Quinnipiac Assignment 11 – ICM501 – Mobile & Locative Media

Mobile & Locative Media

Locative Media. Just as online communities are giving us digital posses and homes away from home, locative and mobile media are providing us with a means of joining a group in person at any time.

There’s A Party Somewhere

With locative media, there is always something going on.

For persons traveling to an unfamiliar section of their city, locative media can give them a sense of where to go. Let’s say a person living in the Allston section of Boston takes the wrong Green Line trolley outbound from Park Street. Instead of the B, which would take them along Commonwealth Avenue to home, they get on the E, which goes down Huntington Avenue. Instead of despairing at being lost, or turning around, or getting a bus or cab (or the correct trolley) back home, what if the unintentional explorer looks on FourSquare (or if this scenario took place before 2013, Google Latitude, the successor to Dodgeball)?

Familiar in the Unfamiliar

With locational technology, the traveler finds friends, or recommendations, or even just a bit of tracking thrown out there by people they’re connected to. If the traveler can find his or her friends, the unfamiliar space might become parochialized. As Humphreys, L. (2010). Mobile social networks and urban public spaceNew Media & Society, 12(5), 763-778. [Library Link | PDF] wrote, “Parochial spaces are territories characterized by ‘a sense of commonality among acquaintances and neighbors who are involved in interpersonal networks that are located within communities’ (Lofland, 1998: 10). Neighborhoods are examples of parochial spaces.” (Page 768)

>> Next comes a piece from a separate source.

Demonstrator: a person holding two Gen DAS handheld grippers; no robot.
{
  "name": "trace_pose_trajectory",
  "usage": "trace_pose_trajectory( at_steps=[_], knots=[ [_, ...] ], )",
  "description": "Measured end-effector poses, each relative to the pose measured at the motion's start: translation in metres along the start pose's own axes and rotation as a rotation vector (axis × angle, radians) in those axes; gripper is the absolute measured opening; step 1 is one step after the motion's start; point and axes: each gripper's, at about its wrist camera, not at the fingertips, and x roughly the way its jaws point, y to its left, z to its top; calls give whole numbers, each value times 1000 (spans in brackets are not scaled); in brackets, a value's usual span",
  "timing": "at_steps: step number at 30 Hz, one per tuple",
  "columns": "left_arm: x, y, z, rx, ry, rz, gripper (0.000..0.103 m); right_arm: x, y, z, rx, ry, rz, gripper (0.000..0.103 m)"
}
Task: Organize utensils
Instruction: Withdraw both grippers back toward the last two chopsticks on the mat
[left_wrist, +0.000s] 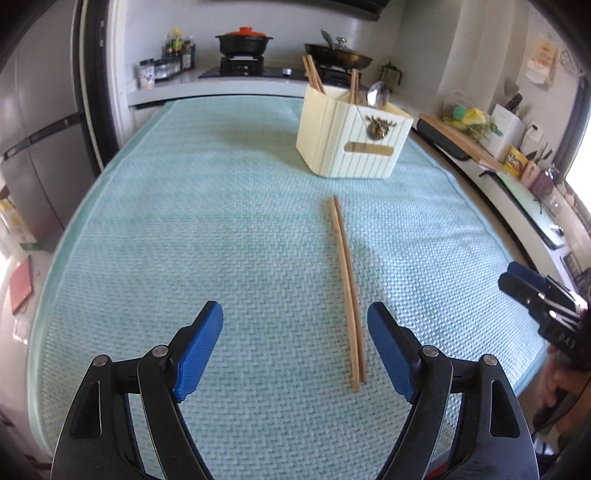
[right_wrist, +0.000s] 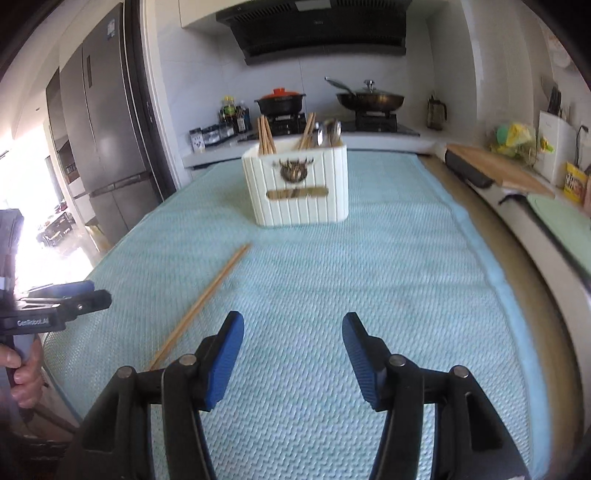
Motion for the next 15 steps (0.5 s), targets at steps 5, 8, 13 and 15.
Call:
trace_pose_trajectory(
  at_steps=[5, 8, 13, 15],
  knots=[
    [34, -14, 14, 54, 20, 11, 82, 6, -2, -19, -2, 46, -8, 57],
    [57, -16, 26, 52, 34, 1, 82, 5, -2, -19, 4, 40, -10, 57],
    [89, -18, 35, 77, 54, 56, 82, 4, 7, -21, -12, 35, 2, 57],
    [98, -18, 36, 83, 70, 73, 82, 4, 8, -22, -16, 35, 4, 57]
  ],
)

Quinnipiac Assignment 11 – ICM501 – Mobile & Locative Media
English: A smartphone app called MagicPlan uses augmented reality to capture building topology. (Photo credit: Wikipedia)

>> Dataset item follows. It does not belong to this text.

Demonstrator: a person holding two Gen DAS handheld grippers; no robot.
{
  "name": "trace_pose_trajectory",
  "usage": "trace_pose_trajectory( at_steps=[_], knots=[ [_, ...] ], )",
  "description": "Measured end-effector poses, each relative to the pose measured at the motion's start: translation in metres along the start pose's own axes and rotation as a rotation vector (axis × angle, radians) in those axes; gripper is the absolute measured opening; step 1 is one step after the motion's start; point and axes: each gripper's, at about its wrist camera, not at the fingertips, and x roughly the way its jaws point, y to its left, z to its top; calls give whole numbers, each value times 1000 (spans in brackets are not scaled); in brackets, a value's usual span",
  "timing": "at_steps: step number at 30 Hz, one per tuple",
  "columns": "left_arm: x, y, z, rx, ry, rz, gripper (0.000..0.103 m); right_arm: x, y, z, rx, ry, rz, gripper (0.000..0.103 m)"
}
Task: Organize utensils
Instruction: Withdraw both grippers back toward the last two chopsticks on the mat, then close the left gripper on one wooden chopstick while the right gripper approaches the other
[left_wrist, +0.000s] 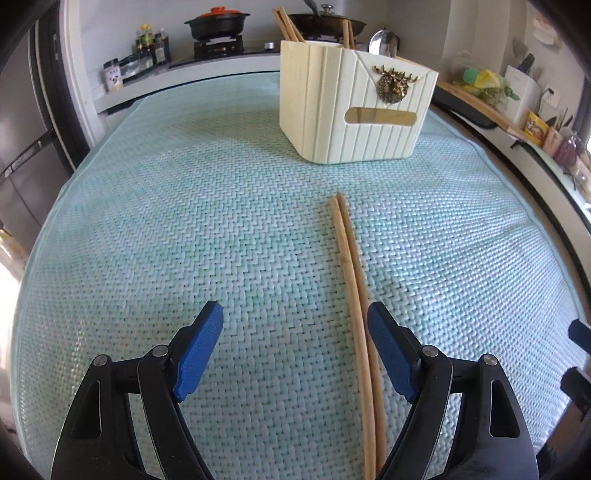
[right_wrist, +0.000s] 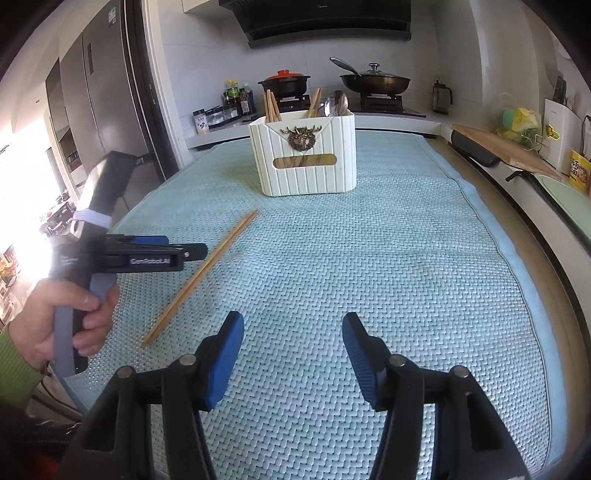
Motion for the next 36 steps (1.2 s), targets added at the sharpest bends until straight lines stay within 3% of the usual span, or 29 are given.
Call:
trace_pose_trajectory(
  at_steps=[11, 20, 23, 26, 28, 29, 36],
  knots=[
    [9, 17, -3, -21, 26, 40, 82, 6, -1, 2, 10, 7, 1, 57],
    [27, 17, 24, -10, 39, 39, 76, 9, 7, 2, -6, 18, 15, 57],
    [30, 14, 30, 9, 51, 24, 64, 8, 5, 0, 3, 18, 12, 57],
    [28, 11, 30, 16, 52, 15, 42, 7, 1, -1, 14, 19, 8, 57],
    [24, 10, 27, 29, 43, 15, 15, 7, 0, -1, 17, 17, 8, 57],
    [23, 10, 26, 28, 46, 1, 9, 7, 0, -1, 17, 18, 8, 57],
    [9, 22, 9, -21, 40, -16, 5, 13, 2, -5, 5, 40, 12, 57]
  ],
)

The act of parochialization lends familiarity and commonality to a public space. Humphreys further stated, “Mobile social networks can help to turn public realms into parochial realms through parochialization. Parochialization can be defined as the process of creating, sharing and exchanging information, social and locational, to contribute to a sense of commonality among a group of people in public space. Sharing information through mobile social networks can help to contribute to a sense of familiarity among users in urban public spaces.” (Page 768, Ibid.)

Pre-Planning

Humphreys refers to a use of Dodgeball as a means of pre-planning parochialization, and wrote,“People also used Dodgeball to parochialize the public space when traveling with a group of people. For example, several New York participants mentioned using Dodgeball at South by Southwest, an annual music/film/hi-tech festival in Austin, Texas. A large group of colleagues and friends were at the festival and used Dodgeball to ensure meeting up with familiar people in an unfamiliar city.” (Page 773, Ibid.)

However, even a semi-serendipitous finding of like-minded individuals could happen. For our hypothetic traveler, a stroll down Huntington Avenue reveals Northeastern University and the Museum of Fine Arts. Nearby is the Isabella Stewart Gardiner Museum. With FourSquare checkins, the traveler knows that her friends are at the Gardiner, and she can choose to join them, or contact them and suggest a change of venue to the MFA, or avoid them by entering the campus of Northeastern.

Is the RSVP dead?

Even planned meetings have changed.

As Rheingold, H. (2002). Shibuya epiphany. In Smart mobs: The next social revolution (pp. 1–28). New York: Basic Books. [Posted to “Course Materials” on Blackboard] wrote,  “‘Kids have become loose about time and place. If you have a phone, you can be late,’ added Kawamura. Kamide, the other graduate student, agreed that it is no longer taboo to show up late: ‘Today’s taboo,’ Kamide conjectured, is ‘to forget your keitai [cell phone] or let your battery die.” I later discovered that this ‘softening of time’ was noted for the same age group in Norway. ‘The opportunity to make decisions on the spot has made young people reluctant to divide their lives into time slots, as older generations are used to doing,’ agreed another Norwegian researcher.” (Page 5)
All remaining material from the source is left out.